YOUR ASSIGNMENT: Once you reach the line that holds "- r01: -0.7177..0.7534" in the listing below, output it and every line after it through the line that holds "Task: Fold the", word for word.

++++ COLLECTED MATERIAL ++++

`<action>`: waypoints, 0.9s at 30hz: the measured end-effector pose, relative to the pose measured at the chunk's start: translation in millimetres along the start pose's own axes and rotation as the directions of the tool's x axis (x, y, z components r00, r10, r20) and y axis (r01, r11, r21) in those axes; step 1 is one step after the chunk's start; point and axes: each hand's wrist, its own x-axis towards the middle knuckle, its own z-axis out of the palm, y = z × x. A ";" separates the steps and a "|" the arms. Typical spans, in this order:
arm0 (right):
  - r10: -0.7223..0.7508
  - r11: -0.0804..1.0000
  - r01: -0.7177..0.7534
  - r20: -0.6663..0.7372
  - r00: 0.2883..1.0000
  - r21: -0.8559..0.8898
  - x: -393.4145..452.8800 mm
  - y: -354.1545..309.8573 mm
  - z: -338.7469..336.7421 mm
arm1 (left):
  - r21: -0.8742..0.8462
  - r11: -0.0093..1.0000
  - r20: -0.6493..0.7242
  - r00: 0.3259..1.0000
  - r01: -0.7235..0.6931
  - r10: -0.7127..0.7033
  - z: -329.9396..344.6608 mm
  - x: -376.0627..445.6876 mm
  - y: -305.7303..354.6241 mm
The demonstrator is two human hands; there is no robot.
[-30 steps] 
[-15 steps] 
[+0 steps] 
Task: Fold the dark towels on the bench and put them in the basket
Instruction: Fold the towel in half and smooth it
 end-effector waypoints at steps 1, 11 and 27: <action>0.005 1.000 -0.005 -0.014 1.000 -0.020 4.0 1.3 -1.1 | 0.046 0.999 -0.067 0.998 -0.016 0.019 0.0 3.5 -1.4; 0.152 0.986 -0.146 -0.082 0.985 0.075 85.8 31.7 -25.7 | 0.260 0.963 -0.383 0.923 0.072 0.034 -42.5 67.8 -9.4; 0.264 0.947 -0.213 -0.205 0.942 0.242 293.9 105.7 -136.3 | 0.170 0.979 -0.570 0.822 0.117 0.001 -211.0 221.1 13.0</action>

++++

RESULT BELOW:
  - r01: -0.7177..0.7534
  - r20: -0.6663..0.7372
  - r00: 0.2883..1.0000
  - r21: -0.8559..0.8898
  - x: -393.4145..452.8800 mm
  - y: -354.1545..309.8573 mm
  - z: -338.7469..336.7421 mm
arm1 (left):
  - r21: -0.8742..0.8462
  - r11: -0.0093..1.0000
  - r20: -0.6493..0.7242
  - r00: 0.3259..1.0000
  - r01: -0.7235..0.6931
  - r10: -0.7127..0.7033
  - z: -329.9396..344.6608 mm
  - x: -376.0627..445.6876 mm
  - y: -305.7303..354.6241 mm
The demonstrator is two human hands; there is no robot.
[-30 steps] 
[-15 steps] 
[+0 steps] 
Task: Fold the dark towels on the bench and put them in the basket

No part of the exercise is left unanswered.